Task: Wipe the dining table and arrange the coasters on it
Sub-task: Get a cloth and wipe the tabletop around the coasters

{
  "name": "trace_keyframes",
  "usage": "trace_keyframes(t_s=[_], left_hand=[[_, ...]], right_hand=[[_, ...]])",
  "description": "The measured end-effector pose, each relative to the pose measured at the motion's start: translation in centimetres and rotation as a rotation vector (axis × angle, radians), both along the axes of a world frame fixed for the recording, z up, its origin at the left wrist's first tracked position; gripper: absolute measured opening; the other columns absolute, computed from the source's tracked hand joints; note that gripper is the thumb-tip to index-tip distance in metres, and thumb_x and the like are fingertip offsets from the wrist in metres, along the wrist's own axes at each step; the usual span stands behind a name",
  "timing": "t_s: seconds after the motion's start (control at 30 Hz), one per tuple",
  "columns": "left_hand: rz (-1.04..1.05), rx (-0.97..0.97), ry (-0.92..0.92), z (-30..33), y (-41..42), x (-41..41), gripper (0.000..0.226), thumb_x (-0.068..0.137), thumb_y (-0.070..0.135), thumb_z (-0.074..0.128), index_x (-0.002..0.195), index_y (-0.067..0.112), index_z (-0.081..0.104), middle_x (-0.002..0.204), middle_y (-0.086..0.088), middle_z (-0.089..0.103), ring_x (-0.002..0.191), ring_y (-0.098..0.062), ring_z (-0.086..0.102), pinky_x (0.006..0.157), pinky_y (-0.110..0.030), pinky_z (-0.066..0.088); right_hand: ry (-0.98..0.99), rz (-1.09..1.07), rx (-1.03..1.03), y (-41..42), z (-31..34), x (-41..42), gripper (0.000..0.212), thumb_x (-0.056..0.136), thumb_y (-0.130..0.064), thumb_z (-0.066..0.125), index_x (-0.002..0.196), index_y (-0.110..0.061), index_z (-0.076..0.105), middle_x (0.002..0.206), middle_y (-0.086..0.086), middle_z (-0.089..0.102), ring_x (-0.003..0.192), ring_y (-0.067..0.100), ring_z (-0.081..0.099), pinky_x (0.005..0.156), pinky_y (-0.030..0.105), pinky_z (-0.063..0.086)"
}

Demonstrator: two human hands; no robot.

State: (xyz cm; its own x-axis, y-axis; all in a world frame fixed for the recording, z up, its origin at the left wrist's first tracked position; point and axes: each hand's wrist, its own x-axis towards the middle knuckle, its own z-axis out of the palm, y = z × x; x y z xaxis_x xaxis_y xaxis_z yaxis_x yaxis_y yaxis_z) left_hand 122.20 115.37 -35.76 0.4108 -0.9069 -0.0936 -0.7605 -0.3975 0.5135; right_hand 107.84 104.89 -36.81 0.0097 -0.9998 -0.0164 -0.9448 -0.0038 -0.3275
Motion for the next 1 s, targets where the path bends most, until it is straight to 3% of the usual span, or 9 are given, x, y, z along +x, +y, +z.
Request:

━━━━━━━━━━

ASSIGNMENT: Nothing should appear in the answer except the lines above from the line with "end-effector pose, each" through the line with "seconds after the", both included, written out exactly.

TASK SOLUTION:
  "description": "The measured end-effector pose, each relative to the pose measured at the motion's start: translation in centimetres and rotation as a rotation vector (axis × angle, radians), both along the axes of a world frame fixed for the recording, z up, its origin at the left wrist's first tracked position; gripper: absolute measured opening; the other columns absolute, computed from the source's tracked hand joints; note that gripper is the thumb-tip to index-tip distance in metres, and thumb_x and the like are fingertip offsets from the wrist in metres, along the wrist's own axes at each step; the usual span stands behind a name",
  "timing": "t_s: seconds after the motion's start (control at 30 Hz), one per tuple",

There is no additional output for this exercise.